Ao preparar o resumo [arquivo de provas], o prefeito mais eminente da Congregação para o Clero foi ao Sumo Pontífice, que em 14 de novembro de 2017 aprovou o decreto desafiando-o com sua assinatura [no mesmo]. (Cf. Carta entregue a este Sagrado Tribunal em 14 de novembro de 2017 sob o protocolo nº 2017 4371).

A decisão é definitiva e não pode ser apelada.

Ao colocar sua própria assinatura no decreto da Congregação para o Clero que estava sendo desafiado perante o Supremo Tribunal da Signatura Apostólica, o Papa ilidiu diretamente todos os juízes que ouviram o caso no Supremo Tribunal Administrativo da Igreja. A ação do Papa para colocar pessoalmente sua assinatura sobre a sentença que é contestada constitui praticamente a aprovação papal "em forma específica" (específicamente), o que significa que tem o peso de um ato papal formal. O decreto que estava sendo apelado tornou-se ipso facto no próprio decreto do próprio Papa. E, ao fazê-lo, de acordo com a Canon 1629, no. 1 do Código de Direito Canônico, a Signatura Apostólica não pode ouvir mais recursos.

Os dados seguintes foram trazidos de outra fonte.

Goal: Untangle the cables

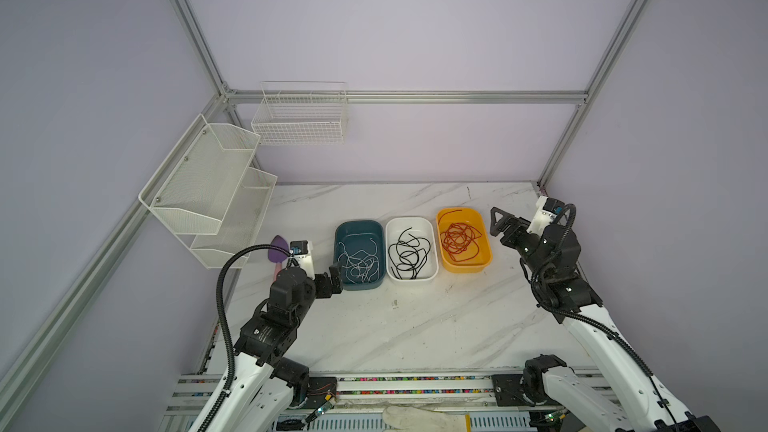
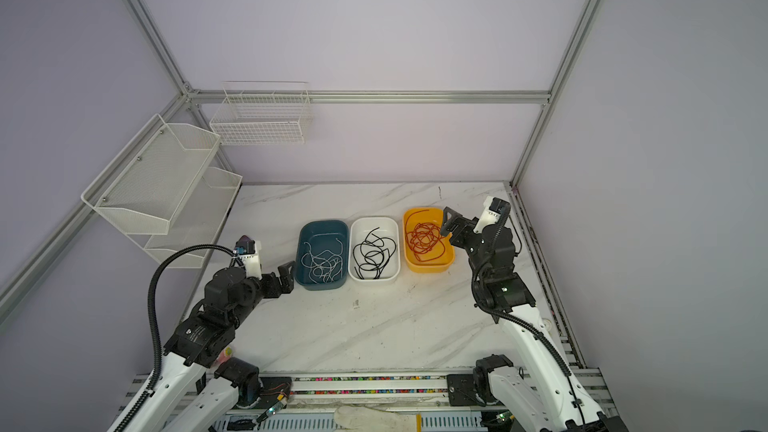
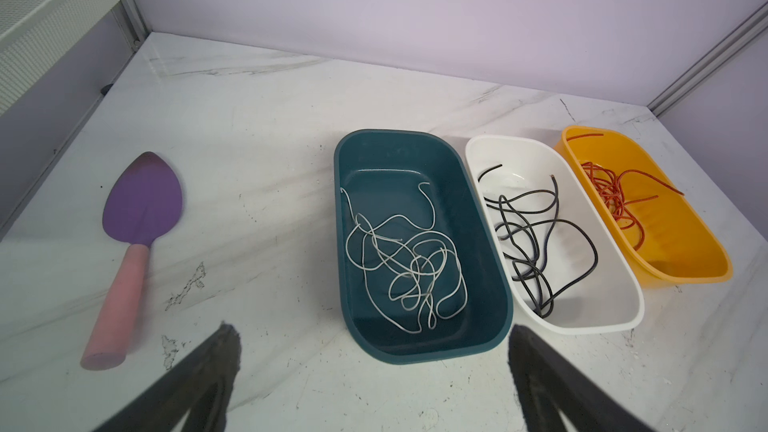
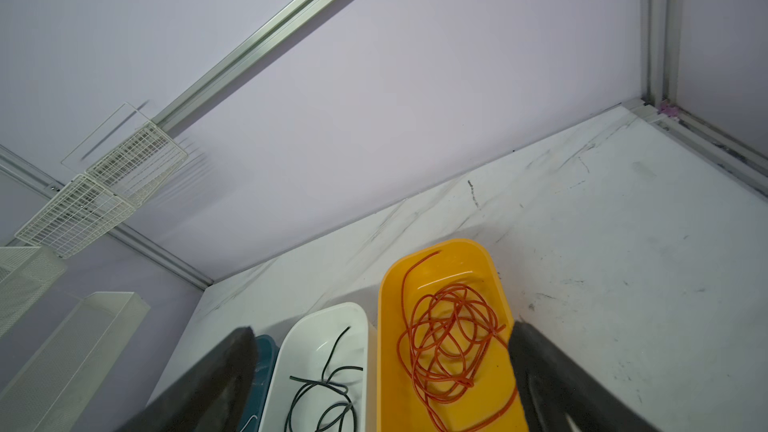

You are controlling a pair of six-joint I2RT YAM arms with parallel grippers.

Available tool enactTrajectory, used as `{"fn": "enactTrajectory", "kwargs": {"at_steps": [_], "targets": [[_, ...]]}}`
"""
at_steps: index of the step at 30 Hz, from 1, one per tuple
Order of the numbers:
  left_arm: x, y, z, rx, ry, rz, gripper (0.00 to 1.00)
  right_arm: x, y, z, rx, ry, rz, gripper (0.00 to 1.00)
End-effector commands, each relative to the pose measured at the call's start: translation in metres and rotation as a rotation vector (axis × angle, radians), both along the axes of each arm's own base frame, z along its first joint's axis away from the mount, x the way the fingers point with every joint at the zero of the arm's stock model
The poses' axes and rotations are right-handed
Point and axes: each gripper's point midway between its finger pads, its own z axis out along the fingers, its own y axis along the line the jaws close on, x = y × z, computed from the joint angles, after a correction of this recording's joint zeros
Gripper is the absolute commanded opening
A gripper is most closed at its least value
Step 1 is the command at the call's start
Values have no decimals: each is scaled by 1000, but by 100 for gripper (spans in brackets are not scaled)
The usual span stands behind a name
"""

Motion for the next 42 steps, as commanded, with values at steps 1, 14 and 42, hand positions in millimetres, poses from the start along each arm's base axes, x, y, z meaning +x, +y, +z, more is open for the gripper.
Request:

De acordo com um dicionário teológico latino,

A expressão de uma forma específica indica que o Papa reviu o documento [ou a sentença] e endossa-o pela aprovação expressa, e assim o documento [ou a regra] adquire a força canônica de um ato papal formal (Ver os cânones 1404 e 1405 do CIC, § 2).

De acordo com um canonista com experiência no Vaticano, tal intervenção é praticamente desconhecida na história moderna. Embora o Papa é o legislador supremo e tem o poder de fazer o que ele quer, "tal coisa simplesmente não se faz", disse ele a Church Militant.

Isto é porque "mina a autoridade e a posição" do Supremo Tribunal responsável por julgar casos jurídicos complexos que podem levar meses, se não anos, com arquivos de casos enormes e leis que só os advogados canônicos formalmente formados são competentes para julgar.

"O Papa não é um canonista", disse ele à Church Militant ", e suas ações privam essencialmente todas as partes do devido processo, ao retirar repentinamente o apoio de todos os juízes da Signatura que decidem o caso. E estamos falando aqui de peritos canônicos que são cardeais, arcebispos e bispos, não apenas amadores ".

Como uma analogia aproximada, o canonista disse: "Imagine uma demanda por uma ordem de escuta telefônica emitida pelo chefe do FBI de que o indivíduo interino estava disputando perante a Suprema Corte dos Estados Unidos". Seria semelhante ao diretor do FBI indo para o Presidente Trump e pedindo-lhe para entrar no caso do Tribunal em seu nome, fazendo o decreto de escutas telefônicas se tornar seu próprio decreto.

"Se Trump - sem treinamento legal formal - fizesse isso, seria uma violação impressionante de sua autoridade", disse ele.

Como a Constituição proíbe tal violação da separação de poderes, tal cenário nunca poderá ocorrer. Mas não há tal separação de poderes no Vaticano, e até agora, em grande parte durante séculos, houve um grande respeito e deferência à independência dos tribunais do Vaticano e seus juízes encarregados de decidir apelações finais e contava com funcionários e especialistas treinados durante anos em como servir as necessidades da justiça.

"Além de colocar as rodas do devido processo fora do caminho", disse o canonista à Church Militant, "tal ação por parte do Papa é muito desrespeitosa aos cardeais e bispos juízes do Supremo Tribunal da Signatura Apostólica".

E acrescentou: "O Papa nem sequer consultou os juízes da Signatura sobre um caso em que o próprio Papa lhes deu o poder de decidir".